TASK REQUIREMENTS | Look for the word "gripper" in the material below. Copy each line that has it.

GIVEN MATERIAL |
┄┄┄┄┄┄

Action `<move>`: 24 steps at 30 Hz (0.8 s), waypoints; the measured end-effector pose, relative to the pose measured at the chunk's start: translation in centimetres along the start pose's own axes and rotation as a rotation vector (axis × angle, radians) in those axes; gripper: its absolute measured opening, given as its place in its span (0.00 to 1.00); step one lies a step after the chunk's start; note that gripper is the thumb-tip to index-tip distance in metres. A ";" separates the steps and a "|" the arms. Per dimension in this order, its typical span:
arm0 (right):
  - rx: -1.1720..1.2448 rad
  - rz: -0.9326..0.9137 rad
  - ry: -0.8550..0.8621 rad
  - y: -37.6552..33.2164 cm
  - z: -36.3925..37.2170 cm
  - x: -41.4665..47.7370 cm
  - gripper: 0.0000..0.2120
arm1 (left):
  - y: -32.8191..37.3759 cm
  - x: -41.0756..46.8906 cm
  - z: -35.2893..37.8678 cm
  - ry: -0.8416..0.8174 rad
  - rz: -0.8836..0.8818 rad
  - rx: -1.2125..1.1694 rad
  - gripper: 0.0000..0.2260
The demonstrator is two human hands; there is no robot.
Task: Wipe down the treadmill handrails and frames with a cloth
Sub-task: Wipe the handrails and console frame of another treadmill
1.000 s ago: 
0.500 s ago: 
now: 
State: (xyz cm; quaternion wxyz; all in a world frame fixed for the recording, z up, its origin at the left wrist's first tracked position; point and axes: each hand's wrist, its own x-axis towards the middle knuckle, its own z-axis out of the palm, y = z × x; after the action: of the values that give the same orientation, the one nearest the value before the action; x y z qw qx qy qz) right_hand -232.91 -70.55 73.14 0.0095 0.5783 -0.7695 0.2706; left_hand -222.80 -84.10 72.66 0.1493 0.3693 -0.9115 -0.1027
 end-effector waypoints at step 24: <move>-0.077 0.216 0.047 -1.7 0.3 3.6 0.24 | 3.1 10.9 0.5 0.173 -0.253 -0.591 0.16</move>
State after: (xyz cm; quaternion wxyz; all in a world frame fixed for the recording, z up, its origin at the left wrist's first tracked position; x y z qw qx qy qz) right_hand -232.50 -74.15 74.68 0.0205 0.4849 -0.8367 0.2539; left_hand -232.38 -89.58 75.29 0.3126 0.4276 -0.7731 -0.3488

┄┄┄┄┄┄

WRITTEN RESPONSE |
Action `<move>`: 24 steps at 30 Hz (0.8 s), waypoints; the measured end-effector pose, relative to the pose measured at the chunk's start: translation in centimetres along the start pose's own axes and rotation as a rotation vector (axis × angle, radians) in those axes; gripper: its absolute measured opening, given as its place in its span (0.00 to 1.00); step one lies a step after the chunk's start; note that gripper is the thumb-tip to index-tip distance in metres. A ";" separates the steps and a "|" the arms. Per dimension in this order, its typical span:
  - gripper: 0.0000..0.2120
  - gripper: 0.0000..0.2260

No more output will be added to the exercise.